_EXCERPTED DATA_.
● ● ●

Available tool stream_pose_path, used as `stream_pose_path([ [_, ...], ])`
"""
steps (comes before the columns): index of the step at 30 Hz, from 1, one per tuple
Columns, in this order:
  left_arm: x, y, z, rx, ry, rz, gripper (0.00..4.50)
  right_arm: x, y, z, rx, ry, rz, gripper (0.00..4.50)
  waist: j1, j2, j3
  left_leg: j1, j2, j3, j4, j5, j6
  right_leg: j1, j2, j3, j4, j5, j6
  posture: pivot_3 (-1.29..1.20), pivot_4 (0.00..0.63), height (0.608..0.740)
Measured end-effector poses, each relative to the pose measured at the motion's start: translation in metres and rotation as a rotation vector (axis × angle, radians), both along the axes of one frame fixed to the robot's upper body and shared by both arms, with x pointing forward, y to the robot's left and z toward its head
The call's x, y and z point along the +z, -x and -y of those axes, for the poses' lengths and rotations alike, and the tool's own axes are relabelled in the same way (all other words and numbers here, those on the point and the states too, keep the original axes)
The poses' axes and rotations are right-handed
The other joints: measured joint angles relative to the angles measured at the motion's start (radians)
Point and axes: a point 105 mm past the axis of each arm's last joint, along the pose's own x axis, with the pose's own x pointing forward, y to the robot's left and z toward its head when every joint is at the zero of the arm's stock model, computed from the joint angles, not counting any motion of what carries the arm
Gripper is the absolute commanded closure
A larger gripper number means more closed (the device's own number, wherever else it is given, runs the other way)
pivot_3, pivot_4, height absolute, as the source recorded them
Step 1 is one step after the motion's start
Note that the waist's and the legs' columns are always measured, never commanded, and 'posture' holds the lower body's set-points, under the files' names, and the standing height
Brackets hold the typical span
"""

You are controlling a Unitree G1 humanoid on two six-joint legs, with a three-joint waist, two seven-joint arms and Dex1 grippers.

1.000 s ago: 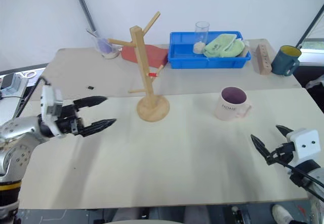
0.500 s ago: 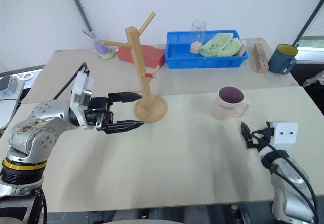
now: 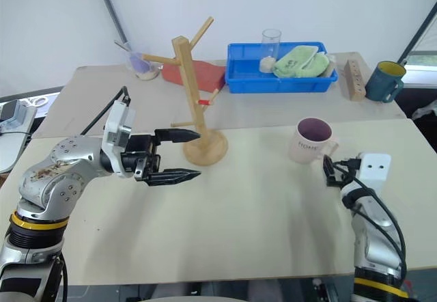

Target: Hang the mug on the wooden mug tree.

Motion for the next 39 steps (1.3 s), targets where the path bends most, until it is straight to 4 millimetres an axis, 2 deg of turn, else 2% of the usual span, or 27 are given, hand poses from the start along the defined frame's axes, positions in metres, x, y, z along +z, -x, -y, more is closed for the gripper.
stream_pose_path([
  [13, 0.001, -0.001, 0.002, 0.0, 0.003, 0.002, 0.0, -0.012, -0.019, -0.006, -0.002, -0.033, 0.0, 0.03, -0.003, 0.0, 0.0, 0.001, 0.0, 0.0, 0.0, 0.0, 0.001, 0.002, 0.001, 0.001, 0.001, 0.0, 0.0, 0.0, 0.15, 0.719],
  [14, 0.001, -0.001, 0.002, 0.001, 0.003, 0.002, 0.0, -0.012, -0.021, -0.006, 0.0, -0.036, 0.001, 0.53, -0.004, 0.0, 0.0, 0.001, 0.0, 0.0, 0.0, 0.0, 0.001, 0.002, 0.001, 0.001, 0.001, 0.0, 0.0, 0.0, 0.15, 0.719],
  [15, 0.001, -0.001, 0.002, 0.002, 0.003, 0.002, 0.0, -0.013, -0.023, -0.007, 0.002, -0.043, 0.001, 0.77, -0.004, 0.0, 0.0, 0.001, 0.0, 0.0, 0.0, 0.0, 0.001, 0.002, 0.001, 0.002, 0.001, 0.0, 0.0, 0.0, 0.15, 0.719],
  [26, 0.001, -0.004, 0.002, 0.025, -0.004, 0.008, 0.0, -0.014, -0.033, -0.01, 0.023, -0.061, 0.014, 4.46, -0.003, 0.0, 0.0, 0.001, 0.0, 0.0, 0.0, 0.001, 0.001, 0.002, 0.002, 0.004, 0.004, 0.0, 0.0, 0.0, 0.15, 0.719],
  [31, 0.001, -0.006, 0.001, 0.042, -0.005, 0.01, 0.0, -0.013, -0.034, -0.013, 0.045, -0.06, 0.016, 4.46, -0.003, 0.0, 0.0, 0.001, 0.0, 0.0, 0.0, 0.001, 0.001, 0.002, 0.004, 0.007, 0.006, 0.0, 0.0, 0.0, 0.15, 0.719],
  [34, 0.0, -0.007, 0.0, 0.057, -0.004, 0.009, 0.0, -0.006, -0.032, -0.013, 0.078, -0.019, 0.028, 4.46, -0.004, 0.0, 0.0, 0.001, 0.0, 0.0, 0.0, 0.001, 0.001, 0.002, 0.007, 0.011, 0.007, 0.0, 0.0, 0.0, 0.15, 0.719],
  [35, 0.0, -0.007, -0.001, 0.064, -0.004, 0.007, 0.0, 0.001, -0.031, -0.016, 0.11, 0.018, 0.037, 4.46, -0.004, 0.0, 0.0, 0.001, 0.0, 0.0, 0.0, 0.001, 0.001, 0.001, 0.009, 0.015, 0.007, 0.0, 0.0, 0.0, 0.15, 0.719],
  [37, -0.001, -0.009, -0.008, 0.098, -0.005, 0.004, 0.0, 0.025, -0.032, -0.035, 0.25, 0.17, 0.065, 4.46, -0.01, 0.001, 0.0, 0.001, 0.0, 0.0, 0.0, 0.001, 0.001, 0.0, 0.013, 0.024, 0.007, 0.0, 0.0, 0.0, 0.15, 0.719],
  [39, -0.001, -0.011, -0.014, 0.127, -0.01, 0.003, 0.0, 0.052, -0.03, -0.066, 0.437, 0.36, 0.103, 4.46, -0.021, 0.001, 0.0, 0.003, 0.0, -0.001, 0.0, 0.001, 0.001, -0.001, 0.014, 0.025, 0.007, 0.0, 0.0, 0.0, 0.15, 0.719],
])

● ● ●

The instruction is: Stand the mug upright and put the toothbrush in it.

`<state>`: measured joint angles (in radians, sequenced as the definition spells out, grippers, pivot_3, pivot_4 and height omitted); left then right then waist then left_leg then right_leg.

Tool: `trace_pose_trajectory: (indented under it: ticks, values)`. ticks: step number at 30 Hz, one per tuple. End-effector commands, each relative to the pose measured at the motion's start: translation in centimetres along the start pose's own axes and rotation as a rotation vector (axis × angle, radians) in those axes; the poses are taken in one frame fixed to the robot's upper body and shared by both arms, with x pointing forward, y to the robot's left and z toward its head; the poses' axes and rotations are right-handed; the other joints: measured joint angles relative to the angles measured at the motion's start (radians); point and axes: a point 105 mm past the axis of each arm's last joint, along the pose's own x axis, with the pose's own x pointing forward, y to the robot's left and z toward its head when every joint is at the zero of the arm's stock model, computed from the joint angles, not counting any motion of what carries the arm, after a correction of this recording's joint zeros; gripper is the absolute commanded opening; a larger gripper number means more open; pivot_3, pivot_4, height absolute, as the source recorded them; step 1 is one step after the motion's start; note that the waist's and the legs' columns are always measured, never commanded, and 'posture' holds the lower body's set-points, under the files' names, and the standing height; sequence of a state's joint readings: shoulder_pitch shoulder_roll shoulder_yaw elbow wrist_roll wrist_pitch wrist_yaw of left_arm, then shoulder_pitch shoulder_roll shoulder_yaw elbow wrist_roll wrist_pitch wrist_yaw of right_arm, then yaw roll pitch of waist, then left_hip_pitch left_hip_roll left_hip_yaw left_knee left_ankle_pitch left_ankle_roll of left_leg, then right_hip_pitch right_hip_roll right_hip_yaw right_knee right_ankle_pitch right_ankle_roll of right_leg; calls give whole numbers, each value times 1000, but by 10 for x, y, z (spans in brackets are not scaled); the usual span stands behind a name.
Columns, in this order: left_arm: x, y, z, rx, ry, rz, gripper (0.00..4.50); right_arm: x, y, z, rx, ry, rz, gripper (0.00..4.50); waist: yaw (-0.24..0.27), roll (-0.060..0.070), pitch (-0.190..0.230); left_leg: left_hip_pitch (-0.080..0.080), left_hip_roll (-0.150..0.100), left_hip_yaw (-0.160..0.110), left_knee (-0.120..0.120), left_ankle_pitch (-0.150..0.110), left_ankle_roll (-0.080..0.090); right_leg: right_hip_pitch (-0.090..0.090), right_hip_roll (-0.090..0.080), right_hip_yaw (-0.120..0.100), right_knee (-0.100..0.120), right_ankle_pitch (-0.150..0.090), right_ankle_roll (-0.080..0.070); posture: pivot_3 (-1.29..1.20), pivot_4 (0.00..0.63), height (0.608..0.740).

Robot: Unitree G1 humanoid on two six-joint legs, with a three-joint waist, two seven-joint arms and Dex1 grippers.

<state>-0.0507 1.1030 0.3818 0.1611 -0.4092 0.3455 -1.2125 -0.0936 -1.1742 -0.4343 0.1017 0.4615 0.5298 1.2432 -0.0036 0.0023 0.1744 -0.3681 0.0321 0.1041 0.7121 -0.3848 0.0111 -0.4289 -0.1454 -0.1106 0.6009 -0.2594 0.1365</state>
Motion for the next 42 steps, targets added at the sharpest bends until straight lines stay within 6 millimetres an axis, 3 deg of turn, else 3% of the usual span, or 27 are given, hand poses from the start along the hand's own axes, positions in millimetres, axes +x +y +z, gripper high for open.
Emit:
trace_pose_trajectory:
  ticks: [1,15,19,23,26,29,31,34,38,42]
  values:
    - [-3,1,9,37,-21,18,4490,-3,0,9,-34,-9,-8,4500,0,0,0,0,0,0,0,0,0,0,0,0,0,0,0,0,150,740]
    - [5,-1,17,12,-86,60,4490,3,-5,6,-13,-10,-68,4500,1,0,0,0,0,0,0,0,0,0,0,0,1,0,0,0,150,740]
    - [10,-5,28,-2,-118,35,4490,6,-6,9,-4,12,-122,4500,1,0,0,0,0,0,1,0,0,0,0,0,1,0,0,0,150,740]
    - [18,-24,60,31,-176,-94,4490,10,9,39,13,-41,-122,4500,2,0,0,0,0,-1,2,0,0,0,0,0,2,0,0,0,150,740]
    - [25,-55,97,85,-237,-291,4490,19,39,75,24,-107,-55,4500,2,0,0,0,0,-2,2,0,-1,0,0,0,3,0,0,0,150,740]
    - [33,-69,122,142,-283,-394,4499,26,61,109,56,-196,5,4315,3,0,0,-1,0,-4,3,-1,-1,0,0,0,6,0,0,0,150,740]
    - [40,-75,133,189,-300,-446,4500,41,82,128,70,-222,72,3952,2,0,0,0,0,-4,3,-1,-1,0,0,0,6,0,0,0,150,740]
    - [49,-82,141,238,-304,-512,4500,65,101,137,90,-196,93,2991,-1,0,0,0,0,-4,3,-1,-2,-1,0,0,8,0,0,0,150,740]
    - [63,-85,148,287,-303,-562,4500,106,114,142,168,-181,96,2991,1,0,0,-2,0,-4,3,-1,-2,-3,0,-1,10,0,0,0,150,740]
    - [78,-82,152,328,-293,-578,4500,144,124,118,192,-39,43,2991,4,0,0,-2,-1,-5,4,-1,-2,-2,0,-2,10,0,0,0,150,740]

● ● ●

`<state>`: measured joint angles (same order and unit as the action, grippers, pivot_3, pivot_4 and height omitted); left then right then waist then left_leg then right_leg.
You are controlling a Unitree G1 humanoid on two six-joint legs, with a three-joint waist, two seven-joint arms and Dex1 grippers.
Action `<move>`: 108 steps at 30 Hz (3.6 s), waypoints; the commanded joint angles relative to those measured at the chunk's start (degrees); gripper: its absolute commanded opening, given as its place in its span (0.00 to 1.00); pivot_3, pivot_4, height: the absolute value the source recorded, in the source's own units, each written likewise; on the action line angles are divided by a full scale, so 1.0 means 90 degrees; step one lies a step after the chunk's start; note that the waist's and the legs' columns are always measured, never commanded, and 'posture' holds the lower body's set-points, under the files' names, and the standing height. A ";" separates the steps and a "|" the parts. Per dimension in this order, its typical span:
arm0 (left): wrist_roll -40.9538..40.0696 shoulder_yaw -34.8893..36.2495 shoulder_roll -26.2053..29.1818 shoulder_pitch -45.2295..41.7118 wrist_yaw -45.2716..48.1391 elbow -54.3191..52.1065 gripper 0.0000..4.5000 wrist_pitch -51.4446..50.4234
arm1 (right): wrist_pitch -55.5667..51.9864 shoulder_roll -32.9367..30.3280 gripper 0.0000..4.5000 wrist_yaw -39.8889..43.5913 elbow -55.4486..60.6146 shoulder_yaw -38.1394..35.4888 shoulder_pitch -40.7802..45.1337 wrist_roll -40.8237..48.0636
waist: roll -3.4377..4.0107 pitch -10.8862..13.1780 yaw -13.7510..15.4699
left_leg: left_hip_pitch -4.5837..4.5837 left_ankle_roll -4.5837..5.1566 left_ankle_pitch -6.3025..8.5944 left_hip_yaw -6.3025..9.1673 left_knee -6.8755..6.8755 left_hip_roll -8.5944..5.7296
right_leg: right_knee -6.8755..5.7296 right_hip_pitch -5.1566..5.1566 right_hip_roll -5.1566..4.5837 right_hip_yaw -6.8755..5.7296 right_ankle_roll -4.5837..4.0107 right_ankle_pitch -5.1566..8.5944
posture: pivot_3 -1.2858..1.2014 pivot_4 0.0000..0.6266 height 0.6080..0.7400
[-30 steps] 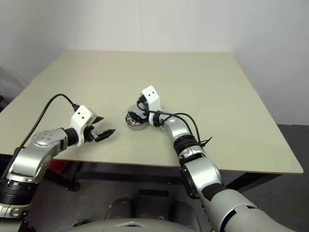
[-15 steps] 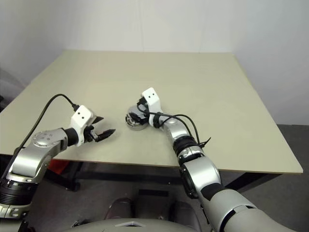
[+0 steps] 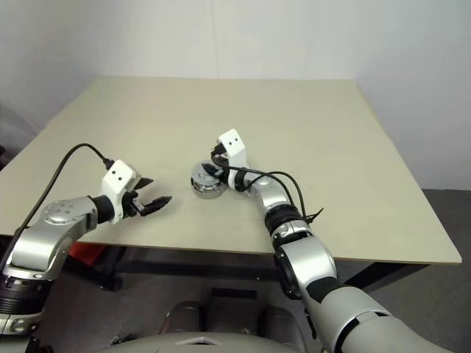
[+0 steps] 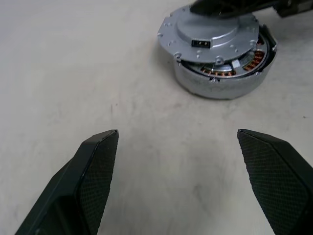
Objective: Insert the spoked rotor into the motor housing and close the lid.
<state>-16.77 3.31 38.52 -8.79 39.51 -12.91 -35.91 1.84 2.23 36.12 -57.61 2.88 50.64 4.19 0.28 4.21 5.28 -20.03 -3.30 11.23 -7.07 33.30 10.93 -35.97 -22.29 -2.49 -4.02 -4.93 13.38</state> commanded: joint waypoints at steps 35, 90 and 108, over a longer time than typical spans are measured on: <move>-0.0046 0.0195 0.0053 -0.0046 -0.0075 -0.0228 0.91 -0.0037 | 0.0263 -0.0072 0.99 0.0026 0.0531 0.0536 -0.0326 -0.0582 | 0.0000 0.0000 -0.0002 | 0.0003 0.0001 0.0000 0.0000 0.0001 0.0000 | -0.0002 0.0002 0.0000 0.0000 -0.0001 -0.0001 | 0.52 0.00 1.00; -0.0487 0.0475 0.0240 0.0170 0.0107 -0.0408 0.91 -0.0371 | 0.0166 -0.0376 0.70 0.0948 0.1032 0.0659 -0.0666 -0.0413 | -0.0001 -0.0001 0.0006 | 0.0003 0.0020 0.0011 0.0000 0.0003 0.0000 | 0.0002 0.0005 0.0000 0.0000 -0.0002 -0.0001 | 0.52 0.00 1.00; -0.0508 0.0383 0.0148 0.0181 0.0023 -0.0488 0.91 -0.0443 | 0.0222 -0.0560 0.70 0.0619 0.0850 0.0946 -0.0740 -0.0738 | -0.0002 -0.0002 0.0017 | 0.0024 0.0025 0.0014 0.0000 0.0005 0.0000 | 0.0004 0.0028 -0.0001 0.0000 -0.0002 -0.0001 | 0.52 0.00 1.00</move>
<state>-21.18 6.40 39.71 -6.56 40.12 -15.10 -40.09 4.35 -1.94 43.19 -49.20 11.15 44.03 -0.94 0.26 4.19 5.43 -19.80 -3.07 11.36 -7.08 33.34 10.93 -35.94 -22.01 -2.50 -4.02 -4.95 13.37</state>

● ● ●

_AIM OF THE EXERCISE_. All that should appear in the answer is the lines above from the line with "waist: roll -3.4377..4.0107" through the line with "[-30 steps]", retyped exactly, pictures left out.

_TASK RESPONSE_.
waist: roll -3.4377..4.0107 pitch -10.8862..13.1780 yaw -13.7510..15.4699
left_leg: left_hip_pitch -4.5837..4.5837 left_ankle_roll -4.5837..5.1566 left_ankle_pitch -6.3025..8.5944 left_hip_yaw -6.3025..9.1673 left_knee -6.8755..6.8755 left_hip_roll -8.5944..5.7296
right_leg: right_knee -6.8755..5.7296 right_hip_pitch -5.1566..5.1566 right_hip_roll -5.1566..4.5837 right_hip_yaw -6.8755..5.7296 right_ankle_roll -4.5837..4.0107 right_ankle_pitch -5.1566..8.5944
posture: pivot_3 -1.2858..1.2014 pivot_4 0.0000..0.6266 height 0.6080..0.7400
[-30 steps] 

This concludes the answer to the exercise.